We got rain during the night, and it cleaned the air. The clouds hovered above at noon, and there was a little bit of fog, when I went for a walk around three lakes in Luukki: Väärälampi, Mustlampi and Halkolampi. The moisture painted the landscape in colors, it was good to be out walking with a camera.

I'm still thinking about cameras, especially the Olympus m4/3 ones, which have image stabilization built in. And even though I don't really like the design of the OM-D E-M5 (retro is not the way to go forward), the features are interesting indeed.

But then I start to think about the LX5 and realize how good the package is, f/2.0, 24 mm at wide end, and macro which usually works like charm, helped with the effective image stabilization.

Having a m4/3 system covering all the bases which the LX5 does could be possible, but the combination would for sure not be pocketable. But what is tempting about the OM-D E-M5 is putting it together with a very good lens - maybe a macro, but even more interestingly a wide-angle lens - and using just that, no other lenses at all.
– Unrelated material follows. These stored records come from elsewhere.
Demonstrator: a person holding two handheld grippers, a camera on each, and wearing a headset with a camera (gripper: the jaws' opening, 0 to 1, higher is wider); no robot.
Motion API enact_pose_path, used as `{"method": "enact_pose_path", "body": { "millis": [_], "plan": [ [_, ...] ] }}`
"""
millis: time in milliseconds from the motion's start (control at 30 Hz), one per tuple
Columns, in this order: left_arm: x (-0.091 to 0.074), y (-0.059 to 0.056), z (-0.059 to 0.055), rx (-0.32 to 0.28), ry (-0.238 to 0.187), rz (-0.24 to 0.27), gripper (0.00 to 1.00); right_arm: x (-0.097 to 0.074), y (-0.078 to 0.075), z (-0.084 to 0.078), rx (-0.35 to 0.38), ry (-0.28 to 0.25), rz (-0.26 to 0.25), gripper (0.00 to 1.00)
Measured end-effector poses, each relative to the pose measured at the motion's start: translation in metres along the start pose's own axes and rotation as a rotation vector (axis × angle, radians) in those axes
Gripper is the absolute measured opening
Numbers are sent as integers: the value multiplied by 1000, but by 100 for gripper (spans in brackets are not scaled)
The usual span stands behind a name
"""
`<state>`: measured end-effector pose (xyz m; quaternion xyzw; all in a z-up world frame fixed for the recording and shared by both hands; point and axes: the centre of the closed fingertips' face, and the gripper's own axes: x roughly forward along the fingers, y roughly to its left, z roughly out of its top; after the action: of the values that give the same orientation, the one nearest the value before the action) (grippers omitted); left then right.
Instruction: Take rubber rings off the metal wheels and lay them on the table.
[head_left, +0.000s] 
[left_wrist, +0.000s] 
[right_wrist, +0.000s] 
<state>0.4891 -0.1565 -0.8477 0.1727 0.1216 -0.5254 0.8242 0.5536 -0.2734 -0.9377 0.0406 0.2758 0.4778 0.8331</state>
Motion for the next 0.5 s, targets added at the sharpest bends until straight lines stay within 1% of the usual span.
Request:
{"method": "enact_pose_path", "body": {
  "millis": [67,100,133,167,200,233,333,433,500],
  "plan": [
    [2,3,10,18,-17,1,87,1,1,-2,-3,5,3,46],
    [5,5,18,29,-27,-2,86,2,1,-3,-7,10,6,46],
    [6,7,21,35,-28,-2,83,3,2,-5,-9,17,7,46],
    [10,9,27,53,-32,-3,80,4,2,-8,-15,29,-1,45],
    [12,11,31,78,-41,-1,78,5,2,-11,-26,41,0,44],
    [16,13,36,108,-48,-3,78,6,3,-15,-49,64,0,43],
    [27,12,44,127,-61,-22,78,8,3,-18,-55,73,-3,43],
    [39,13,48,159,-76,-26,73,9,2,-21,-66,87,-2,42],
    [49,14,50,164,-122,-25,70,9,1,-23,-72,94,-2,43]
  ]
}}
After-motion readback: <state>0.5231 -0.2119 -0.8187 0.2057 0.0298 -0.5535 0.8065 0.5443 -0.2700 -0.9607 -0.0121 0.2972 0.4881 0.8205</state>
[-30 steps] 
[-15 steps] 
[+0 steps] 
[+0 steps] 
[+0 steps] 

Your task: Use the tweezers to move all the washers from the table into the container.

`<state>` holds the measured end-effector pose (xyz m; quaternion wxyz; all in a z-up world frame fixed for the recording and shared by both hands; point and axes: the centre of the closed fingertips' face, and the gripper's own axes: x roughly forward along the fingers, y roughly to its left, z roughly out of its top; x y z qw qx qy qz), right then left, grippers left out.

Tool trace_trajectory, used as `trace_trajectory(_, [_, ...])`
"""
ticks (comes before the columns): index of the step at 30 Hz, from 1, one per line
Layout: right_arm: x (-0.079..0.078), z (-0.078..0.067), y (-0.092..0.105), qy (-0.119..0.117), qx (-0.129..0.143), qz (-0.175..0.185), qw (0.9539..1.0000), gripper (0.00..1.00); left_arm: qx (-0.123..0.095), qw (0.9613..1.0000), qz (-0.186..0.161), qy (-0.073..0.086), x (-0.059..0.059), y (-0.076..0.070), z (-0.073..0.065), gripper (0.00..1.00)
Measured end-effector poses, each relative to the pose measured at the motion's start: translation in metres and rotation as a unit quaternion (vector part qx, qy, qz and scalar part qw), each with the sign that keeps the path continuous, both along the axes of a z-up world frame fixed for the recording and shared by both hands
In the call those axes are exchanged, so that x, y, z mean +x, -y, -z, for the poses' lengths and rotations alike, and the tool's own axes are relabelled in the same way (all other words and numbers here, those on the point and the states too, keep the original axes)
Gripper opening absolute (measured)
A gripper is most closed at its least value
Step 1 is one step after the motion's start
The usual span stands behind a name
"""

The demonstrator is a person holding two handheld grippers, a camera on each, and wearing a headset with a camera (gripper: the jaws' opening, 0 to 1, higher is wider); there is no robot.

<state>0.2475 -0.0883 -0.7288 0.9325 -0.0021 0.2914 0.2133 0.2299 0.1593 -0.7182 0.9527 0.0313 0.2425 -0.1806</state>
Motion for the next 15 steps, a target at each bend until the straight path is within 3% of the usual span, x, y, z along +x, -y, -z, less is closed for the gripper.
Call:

At some point I was really tempted getting a macro lens and a sensor-stabilized m4/3 body, but then I realized that the LX5 has another advantage: it is much harder to get the subject in focus with a m4/3 camera than with the LX5. And I'm not really into the kind of macro photography in which the background is fully blurred; to me that is not what photography is about.

(Posting title is from the poem Sir Gawaine and the Green Knight by Yvor Winters.)

2 comments:

Markus said...

Yes, that topic of macro focus we had left out until now, and there is indeed a big difference: The LX3 and I guess the LX5, too, have their closest focusing distance at the widest end of the zoom, whilst with the 45mm you are definitely in the telephoto range. This can be helpful with shy insects, also with artificial lighting, but comes along with very shallow depth of field and also with the impossibility to include the environment in the image.

I wouldn't say it's worse, but again it is very different from the LX macro style. In the end it's a question of preferences.

Juha Haataja said...

@Markus: Indeed, using a bigger-sensor camera for macro photography would soon result in having a big load of equipment to carry: tripod, various lighting equipment (reflectors etc.), grips to keep the subject as still as possible, etc. etc. It would be very different, and I prefer the spontaneus possibilities the LX5 allows.

On the other hand, there is something in the look of your m4/3 photographs which I like very much indeed.